Karena merasa terancam, Chan malah mengikuti langkah Yura dan menahan langkahnya di sebuah lorong sepi.
"Apa-apa an ini?" desis Chan yang benar-benar merasa terancam.
"Apa? Aku hanya mengantarkan makanan pada kru-mu, aku tidak tahu kalau ini acara pemotretanmu!" balas Yura sok cuek.
"Heh," Chan melempar senyum kecut lalu dia menatap perut Yura yang benar-benar sudah membuncit.
"Kenapa? Apa kau merasa terancam heh?"
"Jangan katakan bayi yang ada dalam perutmu itu adalah anakku?" Suara Chan kembali terdengar mengintimidasi tapi Yura sama sekali tak merasa gentar.
"Bukan aku ya yang mengatakannya! Tapi kau yang mengatakannya!" Yura membalas sikap sarkas Chan dengan puas.
"Kau ...."
"Apa? Enyahlah! Aku tak akan mencari-cari masalah dengan pria sepertimu! Aku sudah terlalu sering berhadapan dengan bajingan dan itu adalah hal biasa untukku! Jangan takut! Aku bukan tipe orang seperti yang ada di pikiranmu! Mengadu, menuntut! Sorry itu bukan aku! Minggir!"
"Heh, dasar aneh!"
"Ya, dan kau lebih aneh karena kau telah menghamili orang aneh!" cibirnya lalu dia beranjak dan melengos tapi baru beberapa langkah Chan kembali mencengkram lengannya dengan kasar.
"Jangan coba-coba memerasku!" kecam Chan lagi, sepertinya dia benar-benar merasa terancam dengan kehadiaran Yura.
"Apa aku memerasmu? Apa aku menuntutmu? Astagaaa! Minggir!"
"Apa yang bisa menjamin kalau kau takkan pernah datang lagi untuk membahas kehamilan bodohmu ini!"
"Apa aku perlu membubuhka tanda tangan di atas materai, huh? Kau yang bodoh! Tapi, terimakasih! Setidaknya kau telah memberikan aku seorang anak yang kelak akan menemani hari-hariku!"
Chanyeol masih melempar tatapan tajamnya, dia tak mengerti dengan jalan pikiran Yura. Ya, sejauh ini Yura memang tak pernah menuntutnya. Tapi rasa paranoidnya telah membuatnya beranggapan buruk terhadap Yura.
"Minggir bodoh!" desis Yura menyeringai lalu dia hempaskan tangan Chan yang mencengkram kuat lengannya.
Chan tertegun, kini dia seperti malu akan perbuatan dan sikap pongahnya.
***
BRUK
"Pergi! Kemasi barang-barangmu!"
Yura terusir, Ibu kontrakan mengusirnya karena Yura sudah menunggak uang sewa sampai 4 bulan lamanya. Sejak hamil, dia mengalami struggle yang luar biasa. Dia kesulitan dalam urusan ekonomi.

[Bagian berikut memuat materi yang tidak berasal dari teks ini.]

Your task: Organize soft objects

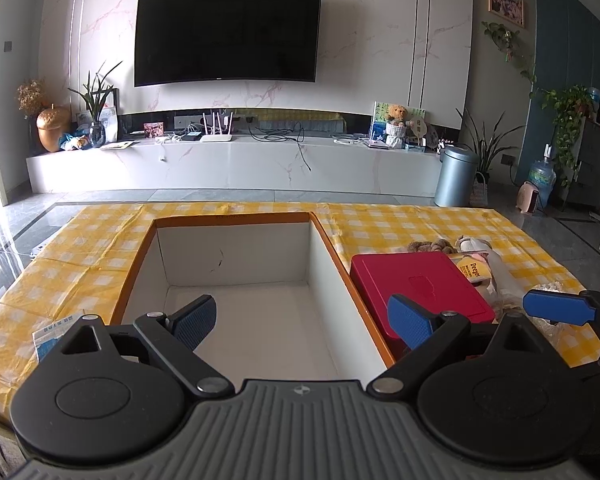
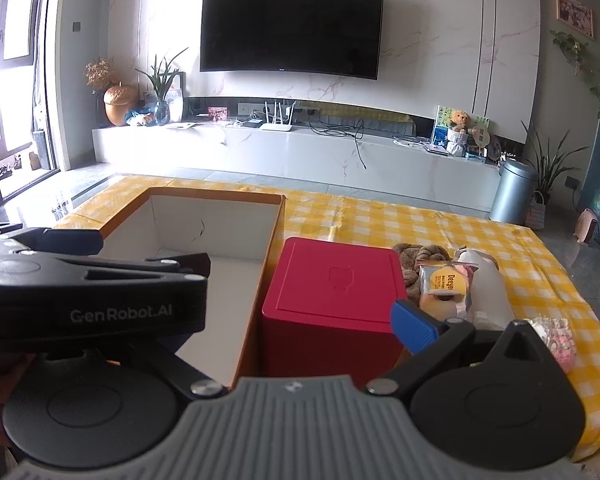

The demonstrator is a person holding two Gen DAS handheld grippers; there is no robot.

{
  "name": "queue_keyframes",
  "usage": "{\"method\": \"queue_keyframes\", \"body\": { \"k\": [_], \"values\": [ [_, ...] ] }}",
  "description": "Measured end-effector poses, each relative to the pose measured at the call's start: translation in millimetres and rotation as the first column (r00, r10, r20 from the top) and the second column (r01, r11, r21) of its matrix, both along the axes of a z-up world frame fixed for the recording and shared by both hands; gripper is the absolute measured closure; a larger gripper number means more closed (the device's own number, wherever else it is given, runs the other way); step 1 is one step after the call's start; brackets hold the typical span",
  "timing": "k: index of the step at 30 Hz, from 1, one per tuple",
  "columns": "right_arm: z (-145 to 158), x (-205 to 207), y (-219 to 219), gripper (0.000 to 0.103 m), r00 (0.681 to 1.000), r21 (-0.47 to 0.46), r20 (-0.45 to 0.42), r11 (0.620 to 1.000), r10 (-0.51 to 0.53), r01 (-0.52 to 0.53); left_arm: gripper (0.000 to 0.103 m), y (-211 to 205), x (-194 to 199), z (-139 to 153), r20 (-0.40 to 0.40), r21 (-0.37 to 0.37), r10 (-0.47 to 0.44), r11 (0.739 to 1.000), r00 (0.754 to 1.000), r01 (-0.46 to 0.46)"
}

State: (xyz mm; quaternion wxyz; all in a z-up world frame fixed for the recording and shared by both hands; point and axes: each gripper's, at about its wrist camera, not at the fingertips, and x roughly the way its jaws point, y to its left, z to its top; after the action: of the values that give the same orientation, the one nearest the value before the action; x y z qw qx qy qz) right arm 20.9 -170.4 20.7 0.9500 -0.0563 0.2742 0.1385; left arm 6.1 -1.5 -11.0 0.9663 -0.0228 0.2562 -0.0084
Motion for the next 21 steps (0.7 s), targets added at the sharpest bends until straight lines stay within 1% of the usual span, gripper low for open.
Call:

"Beri aku kesempatan Bu," ratapnya.
"Tak ada lagi kesempatan!"
"Ayo pergi!" Sebuah suara rendah dan pelan tiba-tiba mengalun di balik punggungnya. Yura menoleh dan dia dapati pria jangkung angkuh itu tiba-tiba ada di sekitarnya.
"Chanyeol?"
***
Yura melihat ke sekitar, apartemen Chanyeol sungguh berkelas. Walaupun interiornya cukup minimalis tapi setiap ruangnya menawarkan kenyamanan yang hakiki.
"Aku bukan monster! Aku akan menikahimu sampai anak itu lahir!" cetus Chanyeol cukup mengejutkan Yura.
"Heh, kau sedang tidak mabuk kan?" cibir Yura.
"Katakan saja iya! Aku akan menanggung biayamu sampai anak itu lahir nanti!"
Yura memicingkan matanya, dia yakin kalau tawaran itu bukan tawaran manis seorang pria terhadap gadis yang benar-benar dicintainya tapi masuk akal juga. Saat ini Yura sangat membutuhkan banyak biaya untuk menjamin hidupnya, ya setidaknya sampai anaknya lahir.
"5 bulan! Sampai anakmu lahir!"
"Anakmu juga! Sialan!" rutuki Yura.
"Heh, bagaimana bisa aku menggauli gadis bar-bar sepertimu ini, aku tak habis pikir!" gumam Chanyeol menggerutu.
"Baiklah! Huh, terpaksa sekali! TERPAKSA AKU MENIKAHI IDOL KETUS sepertimu!" jawab Yura dan akhirnya mereka sepakat untuk menikah sampai anak yang Yura kandung itu lahir selamat ke dunia.